━━ Dataset excerpts

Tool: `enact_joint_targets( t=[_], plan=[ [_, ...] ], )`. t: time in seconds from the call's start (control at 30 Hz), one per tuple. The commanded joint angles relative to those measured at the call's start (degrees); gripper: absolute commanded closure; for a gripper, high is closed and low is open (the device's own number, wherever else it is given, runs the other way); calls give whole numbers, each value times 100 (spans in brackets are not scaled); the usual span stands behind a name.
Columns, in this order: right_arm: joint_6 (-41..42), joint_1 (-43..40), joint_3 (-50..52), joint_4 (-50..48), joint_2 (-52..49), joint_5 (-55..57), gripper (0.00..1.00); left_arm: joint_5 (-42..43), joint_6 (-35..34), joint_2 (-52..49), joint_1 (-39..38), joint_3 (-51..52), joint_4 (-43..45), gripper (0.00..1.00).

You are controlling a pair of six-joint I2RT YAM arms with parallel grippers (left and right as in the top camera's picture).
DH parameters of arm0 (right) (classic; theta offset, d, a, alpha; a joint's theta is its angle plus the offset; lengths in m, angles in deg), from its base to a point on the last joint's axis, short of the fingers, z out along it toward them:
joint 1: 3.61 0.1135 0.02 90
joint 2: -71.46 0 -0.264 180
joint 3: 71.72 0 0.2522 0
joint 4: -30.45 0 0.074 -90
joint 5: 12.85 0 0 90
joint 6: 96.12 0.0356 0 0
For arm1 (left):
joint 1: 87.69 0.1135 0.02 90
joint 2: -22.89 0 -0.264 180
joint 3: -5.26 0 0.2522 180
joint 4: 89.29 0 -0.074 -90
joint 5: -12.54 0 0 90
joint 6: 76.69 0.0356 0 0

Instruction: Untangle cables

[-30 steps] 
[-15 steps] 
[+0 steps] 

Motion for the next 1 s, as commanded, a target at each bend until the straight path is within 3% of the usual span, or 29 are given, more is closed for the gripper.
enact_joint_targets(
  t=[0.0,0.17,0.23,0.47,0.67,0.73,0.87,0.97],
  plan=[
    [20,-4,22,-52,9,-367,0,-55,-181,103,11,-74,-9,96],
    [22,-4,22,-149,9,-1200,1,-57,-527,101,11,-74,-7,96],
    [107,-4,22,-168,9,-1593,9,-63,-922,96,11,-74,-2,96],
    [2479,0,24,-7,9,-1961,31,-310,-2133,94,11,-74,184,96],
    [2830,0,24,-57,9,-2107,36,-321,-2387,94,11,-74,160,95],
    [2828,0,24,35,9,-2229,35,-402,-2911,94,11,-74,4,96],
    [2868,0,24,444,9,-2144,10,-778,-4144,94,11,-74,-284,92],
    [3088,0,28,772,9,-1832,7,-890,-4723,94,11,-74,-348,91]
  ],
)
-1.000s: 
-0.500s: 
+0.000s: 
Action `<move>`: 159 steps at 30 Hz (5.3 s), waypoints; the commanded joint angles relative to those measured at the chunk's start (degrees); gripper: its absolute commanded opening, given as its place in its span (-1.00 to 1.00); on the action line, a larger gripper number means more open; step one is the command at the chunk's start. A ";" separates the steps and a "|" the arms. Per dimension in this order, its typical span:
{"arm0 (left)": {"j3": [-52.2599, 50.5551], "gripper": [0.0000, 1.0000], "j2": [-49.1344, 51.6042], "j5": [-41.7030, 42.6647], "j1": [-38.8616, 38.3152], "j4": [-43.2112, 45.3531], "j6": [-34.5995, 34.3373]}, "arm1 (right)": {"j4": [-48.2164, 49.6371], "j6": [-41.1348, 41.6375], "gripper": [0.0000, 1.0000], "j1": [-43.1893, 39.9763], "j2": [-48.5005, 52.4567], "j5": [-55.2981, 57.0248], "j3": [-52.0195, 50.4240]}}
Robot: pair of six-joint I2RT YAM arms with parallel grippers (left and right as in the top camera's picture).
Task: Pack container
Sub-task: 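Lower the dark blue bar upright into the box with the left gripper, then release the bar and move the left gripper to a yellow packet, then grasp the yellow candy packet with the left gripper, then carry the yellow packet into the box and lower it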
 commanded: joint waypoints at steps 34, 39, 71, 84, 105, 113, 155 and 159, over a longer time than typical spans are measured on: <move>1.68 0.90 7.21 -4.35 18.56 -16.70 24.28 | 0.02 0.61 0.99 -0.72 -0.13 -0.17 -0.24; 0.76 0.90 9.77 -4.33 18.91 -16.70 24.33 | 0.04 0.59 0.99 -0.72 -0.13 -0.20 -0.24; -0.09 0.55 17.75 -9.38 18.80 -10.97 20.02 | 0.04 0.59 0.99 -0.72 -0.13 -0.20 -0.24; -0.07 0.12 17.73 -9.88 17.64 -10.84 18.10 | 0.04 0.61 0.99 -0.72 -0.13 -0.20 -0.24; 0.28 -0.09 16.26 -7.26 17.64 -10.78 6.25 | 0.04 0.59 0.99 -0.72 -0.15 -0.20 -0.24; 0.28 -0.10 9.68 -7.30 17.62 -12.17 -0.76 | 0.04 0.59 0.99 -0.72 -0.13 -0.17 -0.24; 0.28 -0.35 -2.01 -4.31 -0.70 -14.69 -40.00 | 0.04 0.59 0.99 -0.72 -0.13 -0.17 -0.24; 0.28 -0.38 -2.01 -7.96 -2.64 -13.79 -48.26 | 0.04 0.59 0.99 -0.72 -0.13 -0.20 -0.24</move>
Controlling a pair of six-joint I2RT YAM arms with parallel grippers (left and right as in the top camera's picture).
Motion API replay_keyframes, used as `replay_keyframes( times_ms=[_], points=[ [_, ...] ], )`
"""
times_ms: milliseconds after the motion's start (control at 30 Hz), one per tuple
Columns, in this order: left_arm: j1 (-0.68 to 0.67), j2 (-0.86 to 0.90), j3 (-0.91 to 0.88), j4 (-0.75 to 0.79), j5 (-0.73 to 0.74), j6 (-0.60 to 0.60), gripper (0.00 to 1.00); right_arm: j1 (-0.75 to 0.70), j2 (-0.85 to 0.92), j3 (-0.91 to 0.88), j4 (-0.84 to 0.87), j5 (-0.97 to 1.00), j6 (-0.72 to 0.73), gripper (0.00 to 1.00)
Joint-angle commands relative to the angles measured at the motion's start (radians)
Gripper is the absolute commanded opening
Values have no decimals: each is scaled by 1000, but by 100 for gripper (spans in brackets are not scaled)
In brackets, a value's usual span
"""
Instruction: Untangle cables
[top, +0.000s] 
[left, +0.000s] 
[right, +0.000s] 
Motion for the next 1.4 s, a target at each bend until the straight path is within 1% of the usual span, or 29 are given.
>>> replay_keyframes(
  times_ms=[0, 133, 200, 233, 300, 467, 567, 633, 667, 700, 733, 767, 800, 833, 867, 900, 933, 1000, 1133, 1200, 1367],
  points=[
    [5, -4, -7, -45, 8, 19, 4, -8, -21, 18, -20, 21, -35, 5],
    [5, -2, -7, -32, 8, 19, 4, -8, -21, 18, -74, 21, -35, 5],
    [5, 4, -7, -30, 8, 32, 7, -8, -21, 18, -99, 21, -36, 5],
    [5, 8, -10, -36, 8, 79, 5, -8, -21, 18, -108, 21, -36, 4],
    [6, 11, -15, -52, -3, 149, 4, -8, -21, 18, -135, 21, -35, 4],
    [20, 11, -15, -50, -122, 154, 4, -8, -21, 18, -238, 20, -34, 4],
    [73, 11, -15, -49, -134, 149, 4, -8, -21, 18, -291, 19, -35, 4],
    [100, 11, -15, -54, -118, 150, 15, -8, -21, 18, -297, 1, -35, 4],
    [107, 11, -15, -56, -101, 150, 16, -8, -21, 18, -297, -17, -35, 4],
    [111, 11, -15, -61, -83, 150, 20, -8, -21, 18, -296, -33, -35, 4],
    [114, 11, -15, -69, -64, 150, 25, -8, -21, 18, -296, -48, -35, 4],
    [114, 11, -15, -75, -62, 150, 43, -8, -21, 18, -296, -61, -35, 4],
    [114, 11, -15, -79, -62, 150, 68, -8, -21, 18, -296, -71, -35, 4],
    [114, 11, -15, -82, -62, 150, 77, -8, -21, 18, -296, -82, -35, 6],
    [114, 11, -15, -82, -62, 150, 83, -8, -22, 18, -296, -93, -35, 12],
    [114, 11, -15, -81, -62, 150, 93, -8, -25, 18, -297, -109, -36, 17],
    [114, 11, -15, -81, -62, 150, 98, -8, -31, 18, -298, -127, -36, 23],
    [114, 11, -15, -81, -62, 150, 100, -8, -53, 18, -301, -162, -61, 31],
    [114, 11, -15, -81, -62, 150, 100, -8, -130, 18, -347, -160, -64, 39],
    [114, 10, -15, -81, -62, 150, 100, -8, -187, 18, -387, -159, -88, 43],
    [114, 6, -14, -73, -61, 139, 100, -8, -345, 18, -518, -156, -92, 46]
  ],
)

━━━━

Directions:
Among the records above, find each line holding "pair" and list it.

Answer for the task:
You are controlling a pair of six-joint I2RT YAM arms with parallel grippers (left and right as in the top camera's picture).
Robot: pair of six-joint I2RT YAM arms with parallel grippers (left and right as in the top camera's picture).
Controlling a pair of six-joint I2RT YAM arms with parallel grippers (left and right as in the top camera's picture).

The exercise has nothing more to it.